Gosto em Viver

                                            “Quem sabe degustar, nunca mais bebe um vinho, mas sim, experimenta os seus segredos.” Salvador Dali
         Percebemos hoje uma facilidade num formato de raciocínio que discute gostos. Porém, como diz o ditado: gosto não se discute. Por que não se discute? Porque gosto, opinião pessoal, é diferente de um pensamento com argumento científico. Infelizmente hoje a crença e as aquisições intelectuais estão confusas enquanto diferenças conceituais em nosso tempo.
         Degustar a vida consiste em experimentá-la através de uma vivência própria, construída e elevada com tijolos subjetivos. Cada um possui uma trajetória histórica singular, sem uma necessidade de torná-la genérica. Somente é possível entender o segredo de uma  existência, quando a intimidade mediante uma percepção for tornada propriedade.
         Mais do que revolucionar o tempo com a criação de relógios que amolecem em uma imagem, a Psicanálise interrogou o humano sobre a sua sexualidade, compreendida muito além do sexo que visa à reprodução da espécie através do tempo de um corpo que envelhece. A sexualidade é um conceito psicanalítico que descolou o humano da vida animal. Não vivemos de gostos, mas de algo bem mais complexo.
Salvador Dali - site Nosso Vinho
         Degustar faz parte da sexualidade: sentir, refletir, pensar, viajar, transcender o concreto. O humano possui a possibilidade de descobrir segredos, porque investiga um momento em sua essência. Sigmund Freud, após a primeira guerra, escreveu sobre o  que existe além do princípio do prazer: uma compulsão à repetição, como uma das manifestações da pulsão de morte[i] é o que repete em busca apenas de um alívio. Diferenciou, portanto, o prazer de um alívio de angústia.
         Freud afastou-se da Medicina a fim de construir a psicanálise, por entender que a sugestão, no âmbito psíquico, infantilizava os pacientes em relação à vida. Na medicina, diante do corpo, há uma fragilidade na qual a sugestão torna-se necessária. Porém, na vida subjetiva, a autonomia diante das sensações, quando não acontece, faz com que alguém sofra de uma desproteção imatura. Portanto, o objeto de estudo da psicanálise é o Inconsciente, o que há pra ser desbravado dentro de cada um.

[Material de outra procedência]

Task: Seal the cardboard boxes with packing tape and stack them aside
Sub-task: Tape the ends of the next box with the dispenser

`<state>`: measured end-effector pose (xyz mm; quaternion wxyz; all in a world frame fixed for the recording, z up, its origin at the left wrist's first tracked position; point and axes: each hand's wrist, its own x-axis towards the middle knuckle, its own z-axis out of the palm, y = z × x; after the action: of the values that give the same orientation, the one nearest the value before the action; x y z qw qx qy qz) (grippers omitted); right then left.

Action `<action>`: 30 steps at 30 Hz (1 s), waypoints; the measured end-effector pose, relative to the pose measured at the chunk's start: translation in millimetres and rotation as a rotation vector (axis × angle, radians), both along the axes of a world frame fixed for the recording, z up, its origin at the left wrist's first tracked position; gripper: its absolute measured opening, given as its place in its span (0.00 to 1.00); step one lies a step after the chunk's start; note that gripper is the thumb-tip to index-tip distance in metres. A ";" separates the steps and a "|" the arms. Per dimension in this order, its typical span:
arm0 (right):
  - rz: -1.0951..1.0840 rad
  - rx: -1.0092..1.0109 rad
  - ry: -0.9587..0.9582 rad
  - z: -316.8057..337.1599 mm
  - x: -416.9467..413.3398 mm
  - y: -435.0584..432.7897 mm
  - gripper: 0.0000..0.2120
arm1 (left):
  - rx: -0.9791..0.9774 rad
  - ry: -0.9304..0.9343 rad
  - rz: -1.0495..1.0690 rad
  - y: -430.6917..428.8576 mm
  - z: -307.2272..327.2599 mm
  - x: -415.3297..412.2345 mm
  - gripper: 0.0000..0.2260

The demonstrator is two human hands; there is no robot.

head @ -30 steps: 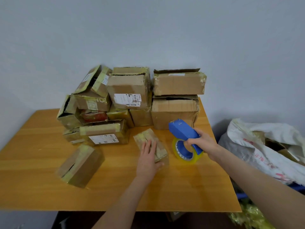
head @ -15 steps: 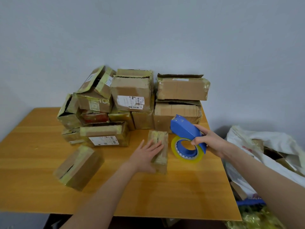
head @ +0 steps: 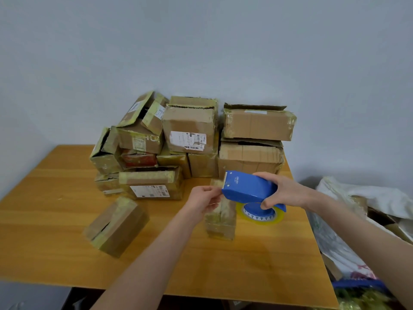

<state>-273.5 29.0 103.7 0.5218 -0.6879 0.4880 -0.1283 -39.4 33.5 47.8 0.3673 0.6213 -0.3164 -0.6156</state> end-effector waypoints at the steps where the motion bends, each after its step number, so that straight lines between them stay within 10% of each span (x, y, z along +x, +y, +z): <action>1: 0.024 -0.031 0.051 -1.6 1.9 0.2 0.30 | -0.014 -0.065 -0.001 0.4 0.0 0.7 0.05; 30: 0.074 -0.108 0.449 -38.5 -35.3 43.8 0.33 | -0.066 -0.374 -0.002 51.5 -40.7 58.7 0.09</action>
<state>-308.9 72.8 65.2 0.3670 -0.7435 0.5586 0.0213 19.2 85.0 7.1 0.3215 0.7123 -0.3998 -0.4789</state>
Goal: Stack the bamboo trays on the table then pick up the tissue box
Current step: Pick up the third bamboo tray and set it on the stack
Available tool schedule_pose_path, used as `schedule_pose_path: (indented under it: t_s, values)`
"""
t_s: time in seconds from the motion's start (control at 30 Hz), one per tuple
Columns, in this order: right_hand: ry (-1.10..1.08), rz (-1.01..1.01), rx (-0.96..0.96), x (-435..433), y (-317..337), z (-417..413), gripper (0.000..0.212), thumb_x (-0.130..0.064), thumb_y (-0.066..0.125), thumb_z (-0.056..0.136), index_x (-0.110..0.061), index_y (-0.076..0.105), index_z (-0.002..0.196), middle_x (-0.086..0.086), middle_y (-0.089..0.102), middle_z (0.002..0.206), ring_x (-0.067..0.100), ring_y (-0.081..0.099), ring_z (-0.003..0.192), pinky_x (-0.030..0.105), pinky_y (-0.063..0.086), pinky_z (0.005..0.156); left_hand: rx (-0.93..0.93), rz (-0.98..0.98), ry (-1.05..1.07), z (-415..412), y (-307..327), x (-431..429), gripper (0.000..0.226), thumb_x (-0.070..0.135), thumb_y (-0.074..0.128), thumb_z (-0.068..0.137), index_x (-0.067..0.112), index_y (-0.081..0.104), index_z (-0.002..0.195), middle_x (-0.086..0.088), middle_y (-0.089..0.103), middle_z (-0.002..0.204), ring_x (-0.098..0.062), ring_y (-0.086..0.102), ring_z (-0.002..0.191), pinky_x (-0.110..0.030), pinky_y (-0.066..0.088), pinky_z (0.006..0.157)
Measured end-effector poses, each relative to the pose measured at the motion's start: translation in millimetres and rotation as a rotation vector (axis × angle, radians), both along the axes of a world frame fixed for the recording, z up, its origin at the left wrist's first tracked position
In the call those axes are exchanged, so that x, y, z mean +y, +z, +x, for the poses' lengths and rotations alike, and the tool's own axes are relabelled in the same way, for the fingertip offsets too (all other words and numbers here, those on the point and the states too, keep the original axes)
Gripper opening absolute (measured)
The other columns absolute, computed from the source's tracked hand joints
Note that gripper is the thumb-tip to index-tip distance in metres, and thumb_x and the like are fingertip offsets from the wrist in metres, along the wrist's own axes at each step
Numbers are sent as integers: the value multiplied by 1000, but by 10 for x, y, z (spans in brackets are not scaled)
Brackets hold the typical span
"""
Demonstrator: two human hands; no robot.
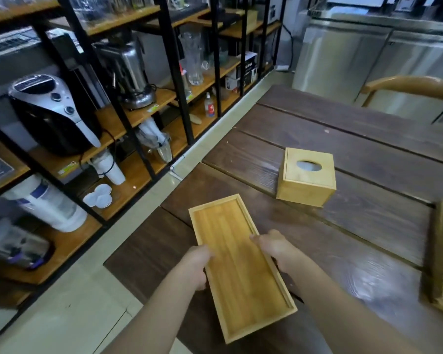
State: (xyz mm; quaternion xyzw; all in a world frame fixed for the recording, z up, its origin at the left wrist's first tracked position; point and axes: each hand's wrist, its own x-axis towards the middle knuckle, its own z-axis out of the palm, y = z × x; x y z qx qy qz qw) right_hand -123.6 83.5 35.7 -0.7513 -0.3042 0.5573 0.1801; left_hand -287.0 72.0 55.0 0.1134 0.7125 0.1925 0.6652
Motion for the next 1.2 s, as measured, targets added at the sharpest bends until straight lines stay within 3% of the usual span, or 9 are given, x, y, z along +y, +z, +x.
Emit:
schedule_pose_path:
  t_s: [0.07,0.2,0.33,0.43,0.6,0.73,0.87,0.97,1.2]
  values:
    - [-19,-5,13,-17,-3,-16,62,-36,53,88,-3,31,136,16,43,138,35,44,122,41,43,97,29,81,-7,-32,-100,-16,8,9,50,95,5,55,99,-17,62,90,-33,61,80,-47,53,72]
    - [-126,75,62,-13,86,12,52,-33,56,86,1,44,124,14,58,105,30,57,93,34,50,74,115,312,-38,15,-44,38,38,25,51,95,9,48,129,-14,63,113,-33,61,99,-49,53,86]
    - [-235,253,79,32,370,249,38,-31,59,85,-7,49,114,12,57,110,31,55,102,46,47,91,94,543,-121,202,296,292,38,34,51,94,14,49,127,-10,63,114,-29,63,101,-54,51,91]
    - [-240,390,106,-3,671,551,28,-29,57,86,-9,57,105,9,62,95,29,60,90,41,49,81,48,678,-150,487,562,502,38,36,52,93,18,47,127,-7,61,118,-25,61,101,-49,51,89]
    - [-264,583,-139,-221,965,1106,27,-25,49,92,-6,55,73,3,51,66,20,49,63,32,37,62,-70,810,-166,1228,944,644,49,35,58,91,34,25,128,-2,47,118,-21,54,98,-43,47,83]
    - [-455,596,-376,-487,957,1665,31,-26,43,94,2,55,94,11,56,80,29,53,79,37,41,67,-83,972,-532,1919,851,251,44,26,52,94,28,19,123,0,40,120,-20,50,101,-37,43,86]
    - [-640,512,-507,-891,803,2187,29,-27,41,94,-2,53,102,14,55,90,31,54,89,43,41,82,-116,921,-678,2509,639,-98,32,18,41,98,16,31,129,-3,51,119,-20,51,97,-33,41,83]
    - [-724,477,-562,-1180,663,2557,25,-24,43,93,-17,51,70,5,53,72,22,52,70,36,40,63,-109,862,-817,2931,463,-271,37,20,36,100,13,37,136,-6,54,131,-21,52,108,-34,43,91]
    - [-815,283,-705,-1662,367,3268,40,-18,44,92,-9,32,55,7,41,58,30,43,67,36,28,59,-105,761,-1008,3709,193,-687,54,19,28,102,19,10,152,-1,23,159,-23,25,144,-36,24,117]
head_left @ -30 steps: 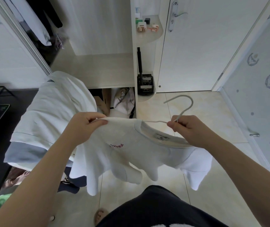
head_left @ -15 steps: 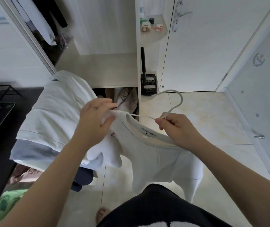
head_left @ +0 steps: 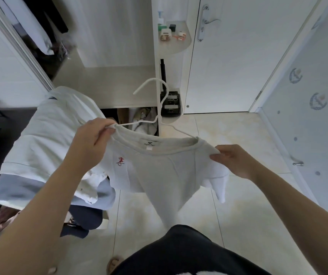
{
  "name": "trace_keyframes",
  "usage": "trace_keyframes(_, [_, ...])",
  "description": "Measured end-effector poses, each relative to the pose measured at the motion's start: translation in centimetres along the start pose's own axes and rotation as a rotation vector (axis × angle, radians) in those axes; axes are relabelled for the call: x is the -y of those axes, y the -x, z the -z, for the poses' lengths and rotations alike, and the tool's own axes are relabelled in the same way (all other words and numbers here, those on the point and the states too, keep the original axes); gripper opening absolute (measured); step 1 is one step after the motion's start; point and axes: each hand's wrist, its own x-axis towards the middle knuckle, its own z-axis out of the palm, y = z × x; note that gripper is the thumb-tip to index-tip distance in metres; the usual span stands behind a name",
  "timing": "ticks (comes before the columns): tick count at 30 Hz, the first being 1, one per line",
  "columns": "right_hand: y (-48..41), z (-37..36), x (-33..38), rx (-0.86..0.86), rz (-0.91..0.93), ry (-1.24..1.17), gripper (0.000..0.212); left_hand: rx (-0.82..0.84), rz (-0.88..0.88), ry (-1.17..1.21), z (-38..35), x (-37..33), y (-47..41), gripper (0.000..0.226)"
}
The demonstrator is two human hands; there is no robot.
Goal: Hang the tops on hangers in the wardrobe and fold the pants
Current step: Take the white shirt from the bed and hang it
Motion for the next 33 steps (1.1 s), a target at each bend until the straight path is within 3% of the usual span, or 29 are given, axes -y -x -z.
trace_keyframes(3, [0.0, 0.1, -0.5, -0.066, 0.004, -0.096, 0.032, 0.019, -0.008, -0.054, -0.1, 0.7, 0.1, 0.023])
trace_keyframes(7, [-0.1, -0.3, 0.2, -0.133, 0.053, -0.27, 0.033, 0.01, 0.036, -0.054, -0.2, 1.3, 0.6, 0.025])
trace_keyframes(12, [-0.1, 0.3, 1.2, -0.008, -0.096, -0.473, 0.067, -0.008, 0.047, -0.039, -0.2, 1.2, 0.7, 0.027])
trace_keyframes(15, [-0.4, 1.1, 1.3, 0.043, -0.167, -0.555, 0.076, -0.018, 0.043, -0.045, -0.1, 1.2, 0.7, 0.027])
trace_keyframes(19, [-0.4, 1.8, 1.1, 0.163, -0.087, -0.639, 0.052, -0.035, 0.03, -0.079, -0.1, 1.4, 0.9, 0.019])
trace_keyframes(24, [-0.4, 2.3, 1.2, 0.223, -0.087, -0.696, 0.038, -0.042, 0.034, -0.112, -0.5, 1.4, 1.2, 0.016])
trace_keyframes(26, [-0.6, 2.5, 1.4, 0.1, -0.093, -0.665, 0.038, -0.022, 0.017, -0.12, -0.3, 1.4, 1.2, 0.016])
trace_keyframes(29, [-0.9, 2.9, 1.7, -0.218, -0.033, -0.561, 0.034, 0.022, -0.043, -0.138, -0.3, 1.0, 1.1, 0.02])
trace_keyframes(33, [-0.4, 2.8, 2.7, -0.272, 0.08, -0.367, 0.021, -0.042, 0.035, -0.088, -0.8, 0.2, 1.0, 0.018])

         Tanto algumas pessoas que sofrem, quanto alguns profissionais que não possuem o gosto pela psicanálise, ainda procuram o alívio da dor através de um conselho que enxerga somente a manifestação de um sintoma como a resolução de um problema. Porém, escutando também a frase de Dali, compreendemos que nossos segredos estão revelados quando experimentamos a vida, inclusive e especialmente, quando um psicanalista escuta o que há de singular  e subjetivo em nossa vida, sem pressa, degustando os segredos.
Foto: Reprodução
         Quando um profissional nos compara a outros e a grupos, estará ele no campo da Psiquiatria, Psicologia, Pedagogia ou mesmo outros. Não há equívoco, queremos apenas demarcar que a Psicanálise investiga o que possuímos de entraves internos que nos deixam sentir sempre os mesmos sabores, sem nos libertamos para degustarmos a vida como ela é. O vinho e a vida revelados e desvelados em seus segredos. Escutar as notas inconscientes podem fazer com que degustemos a nossa existência e nos apropriemos de nossa historicidade de maneira mais adulta e proprietária também do que é desagradável.

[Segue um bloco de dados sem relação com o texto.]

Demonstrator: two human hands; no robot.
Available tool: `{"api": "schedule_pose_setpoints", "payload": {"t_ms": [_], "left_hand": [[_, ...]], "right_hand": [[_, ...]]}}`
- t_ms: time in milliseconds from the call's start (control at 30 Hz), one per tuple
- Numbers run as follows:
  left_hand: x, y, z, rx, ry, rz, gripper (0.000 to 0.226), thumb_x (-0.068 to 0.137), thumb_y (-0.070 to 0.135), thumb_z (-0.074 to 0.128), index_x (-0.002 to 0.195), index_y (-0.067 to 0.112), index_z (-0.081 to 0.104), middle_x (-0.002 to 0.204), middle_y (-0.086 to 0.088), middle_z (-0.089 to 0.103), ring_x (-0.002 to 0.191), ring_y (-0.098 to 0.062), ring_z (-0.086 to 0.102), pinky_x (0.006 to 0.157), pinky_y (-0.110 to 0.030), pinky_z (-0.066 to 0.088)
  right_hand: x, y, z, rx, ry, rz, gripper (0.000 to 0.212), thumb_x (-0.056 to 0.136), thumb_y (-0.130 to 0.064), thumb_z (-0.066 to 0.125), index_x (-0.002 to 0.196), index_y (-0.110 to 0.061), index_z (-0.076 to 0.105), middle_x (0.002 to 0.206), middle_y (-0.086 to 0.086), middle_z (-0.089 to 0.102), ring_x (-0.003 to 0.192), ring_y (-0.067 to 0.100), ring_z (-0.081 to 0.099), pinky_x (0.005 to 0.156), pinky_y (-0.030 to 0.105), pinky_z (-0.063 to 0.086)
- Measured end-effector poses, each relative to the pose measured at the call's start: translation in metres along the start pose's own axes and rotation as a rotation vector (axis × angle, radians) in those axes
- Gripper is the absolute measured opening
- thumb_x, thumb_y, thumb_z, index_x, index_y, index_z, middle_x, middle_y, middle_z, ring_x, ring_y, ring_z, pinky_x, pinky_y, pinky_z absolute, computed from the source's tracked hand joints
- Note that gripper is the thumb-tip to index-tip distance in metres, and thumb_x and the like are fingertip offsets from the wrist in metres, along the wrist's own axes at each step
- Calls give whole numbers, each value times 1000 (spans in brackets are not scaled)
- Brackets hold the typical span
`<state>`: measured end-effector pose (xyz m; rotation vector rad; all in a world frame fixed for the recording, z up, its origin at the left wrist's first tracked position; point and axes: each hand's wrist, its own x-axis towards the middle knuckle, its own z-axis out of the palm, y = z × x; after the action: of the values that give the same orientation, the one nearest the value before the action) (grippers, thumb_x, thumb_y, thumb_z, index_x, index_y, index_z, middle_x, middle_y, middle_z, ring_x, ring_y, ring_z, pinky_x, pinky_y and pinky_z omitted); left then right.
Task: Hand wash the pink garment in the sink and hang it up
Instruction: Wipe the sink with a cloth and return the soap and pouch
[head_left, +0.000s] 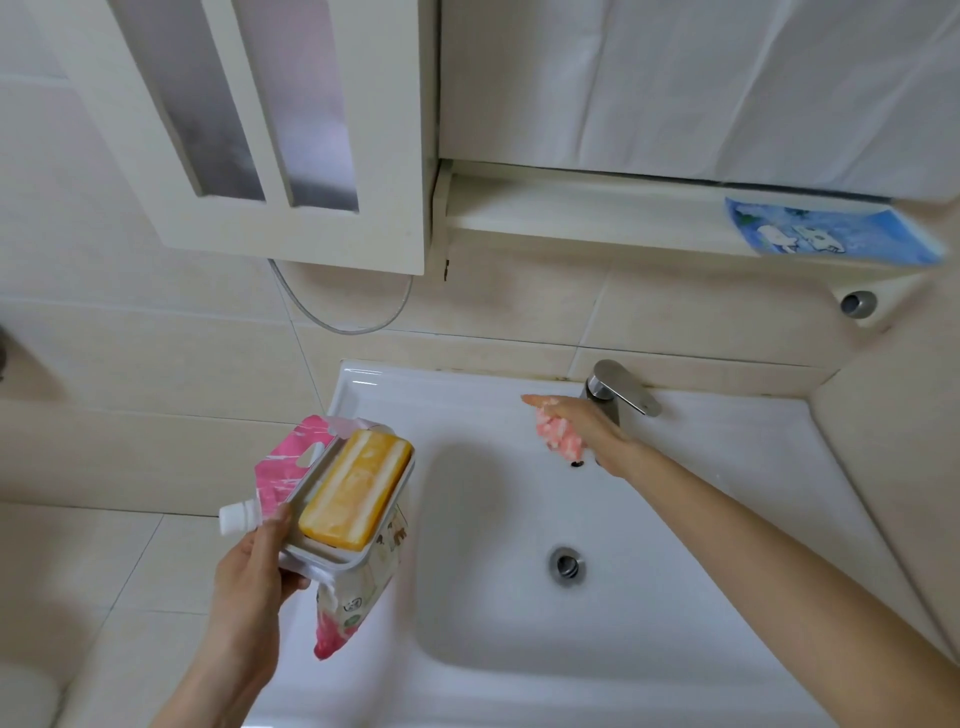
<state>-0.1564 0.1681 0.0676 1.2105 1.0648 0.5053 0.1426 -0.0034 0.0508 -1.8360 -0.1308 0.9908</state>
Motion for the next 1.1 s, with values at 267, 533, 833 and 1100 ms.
{"api": "schedule_pose_setpoints", "payload": {"t_ms": [267, 533, 833, 1100], "left_hand": [[-6, 2, 5, 6, 21, -7, 33, 100, 27, 42, 75, 9, 55, 75, -12, 55, 70, -23, 48, 66, -35, 42], [-11, 5, 10, 22, 29, 0, 35, 100, 24, 41, 78, 2, 56, 75, -15, 53, 71, -24, 46, 64, -35, 40], [-15, 8, 21, 4, 42, -8, 35, 100, 26, 41, 76, 6, 57, 78, -17, 59, 75, -29, 52, 76, -41, 43], [-19, 8, 28, -6, 106, -59, 30, 99, 30, 42, 79, 13, 56, 86, -15, 60, 77, -27, 55, 84, -47, 43]], "right_hand": [[-3, -31, -4, -786, 282, -348, 48, 99, -47, 35, 96, -16, 71, 107, 0, 69, 109, 25, 57, 92, 34, 38], [3, -53, -9, -890, 370, -529, 45, 91, -38, 47, 58, -15, 68, 76, 0, 67, 86, 21, 56, 90, 33, 40], [4, -52, -16, -99, 232, -446, 34, 97, -31, 50, 90, -9, 74, 92, 16, 72, 86, 24, 69, 81, 23, 51], [24, -26, -9, 151, 253, -263, 36, 98, -34, 47, 82, -8, 64, 75, 6, 67, 69, 17, 65, 60, 24, 49]]}}
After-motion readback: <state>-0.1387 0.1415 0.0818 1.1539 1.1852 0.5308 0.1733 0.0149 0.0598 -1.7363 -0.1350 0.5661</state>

         Viver é degustar lentamente e sem pressa os gostos da vida, os segredos são revelados sem uma necessidade de julgamento ou condenação. A sexualidade pode ser revelada também mediante a curiosidade para com o que a vida possui a revelar no próximo segundo e não em uma performance de algo construído a priori. VIVER. Quem vive a vida com propriedade, nunca mais vive por viver. 
Simone Engbrecht - psicanalista




[i] Pulsão de morte- conceito psicanalítico que compreende uma das tendências humanas a retornar ao estado anterior de coisas, ou seja, ao Nirvana.